Sarah Caro, PUP’s global editorial director for social sciences, who also heads its Woodstock, Oxfordshire-based European office, describes her press as “bridging the gap”. She says: “We publish the kinds of books that commercial academic presses don’t. We’re between the Routledges and the Palgrave Macmillans and the Penguins and the Bloomsburys. It is a quite an important space between the academy and the real world, as we make research accessible to a broader audience. We are contributing informed interventions in the public debates for key issues of the day.”
Current and upcoming titles that straddle that academic/trade divide include Susan Schneider’s Artificial You, a “sober-minded” philosophical look into AI; economist Jonathan Rothwell’s manifesto for a just society, A Republic of Equals; and French cognitive scientist Hugo Mercier’s Not Born Yesterday, which looks at the science behind how people decide who they can trust.

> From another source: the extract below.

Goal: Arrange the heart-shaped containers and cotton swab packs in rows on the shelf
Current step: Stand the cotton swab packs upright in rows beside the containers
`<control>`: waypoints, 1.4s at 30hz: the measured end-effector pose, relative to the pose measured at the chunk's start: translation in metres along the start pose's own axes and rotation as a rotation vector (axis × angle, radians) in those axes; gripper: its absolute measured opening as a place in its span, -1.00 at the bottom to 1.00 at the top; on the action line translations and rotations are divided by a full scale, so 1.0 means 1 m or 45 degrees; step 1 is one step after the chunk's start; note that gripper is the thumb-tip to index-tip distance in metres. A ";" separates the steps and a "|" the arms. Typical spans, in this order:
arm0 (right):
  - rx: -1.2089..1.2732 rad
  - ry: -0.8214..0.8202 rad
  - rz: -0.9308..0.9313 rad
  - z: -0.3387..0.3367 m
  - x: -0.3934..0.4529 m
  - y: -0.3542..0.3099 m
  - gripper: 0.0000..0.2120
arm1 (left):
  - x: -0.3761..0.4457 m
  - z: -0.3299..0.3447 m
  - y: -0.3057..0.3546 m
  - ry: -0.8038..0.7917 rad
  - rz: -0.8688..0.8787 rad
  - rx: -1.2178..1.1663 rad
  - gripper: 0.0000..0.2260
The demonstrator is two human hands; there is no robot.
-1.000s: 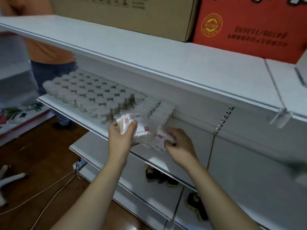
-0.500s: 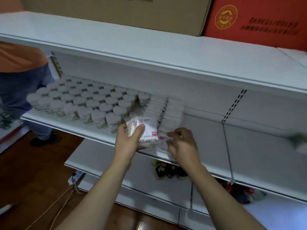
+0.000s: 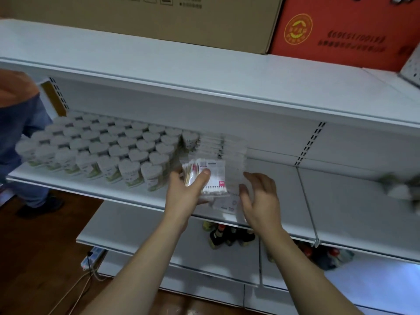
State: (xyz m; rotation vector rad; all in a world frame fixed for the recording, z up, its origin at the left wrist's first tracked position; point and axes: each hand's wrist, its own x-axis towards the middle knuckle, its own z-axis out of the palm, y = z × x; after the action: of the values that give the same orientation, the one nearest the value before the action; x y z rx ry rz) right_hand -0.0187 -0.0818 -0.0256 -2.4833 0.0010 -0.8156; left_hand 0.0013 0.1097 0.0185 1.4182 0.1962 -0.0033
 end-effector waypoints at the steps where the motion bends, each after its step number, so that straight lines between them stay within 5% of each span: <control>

PUP’s list does lend itself to trade crossover, and the fact that the press does not produce journals means it has a relatively low digital footprint—between 20% and 25% of revenue derives from digital products in a particular year. Caro says: “Commercial academic publishers are often pursuing content and they don’t really differentiate between the type of content—whether journals, chapters or whole books. They are aggregating content and selling in packages in bundles. We are very much still into old fashioned books, even though our books are in some of those aggregators.”
The biggest issue for over a decade across academic publishing has, of course, been Open Access. Princeton University itself has a rather robust pro-OA policy, and Caro is at pains to make the separation between PUP and its institution. She says: “What a lot of the arguments around OA do not take into account is the role of curation and dissemination that we have. It is all very well people in the academy doing research, but if no one gets to read it, or never gets to see it in a synthesised way that makes it more accessible in how it relates to readers’ own worlds, then it is not as effective.”
A subject Caro thinks university presses must tackle, and one she has put much energy into, is diversity. This is not just about staff—she acknowledges that a rural Oxfordshire publisher has to work harder to be more inclusive in its recruitment—but in its output: “It’s really important to have diversity in our author base. A conundrum is how to maintain a high reputation and the quality of our work, while at the same time broadening the base of authors and not just publishing books by people at top-ranked institutions. This is not just race but gender. For example, one of the areas I work in, economics, has poor representation of women at high levels in faculties. So we are working with the academy to try to overcome this.”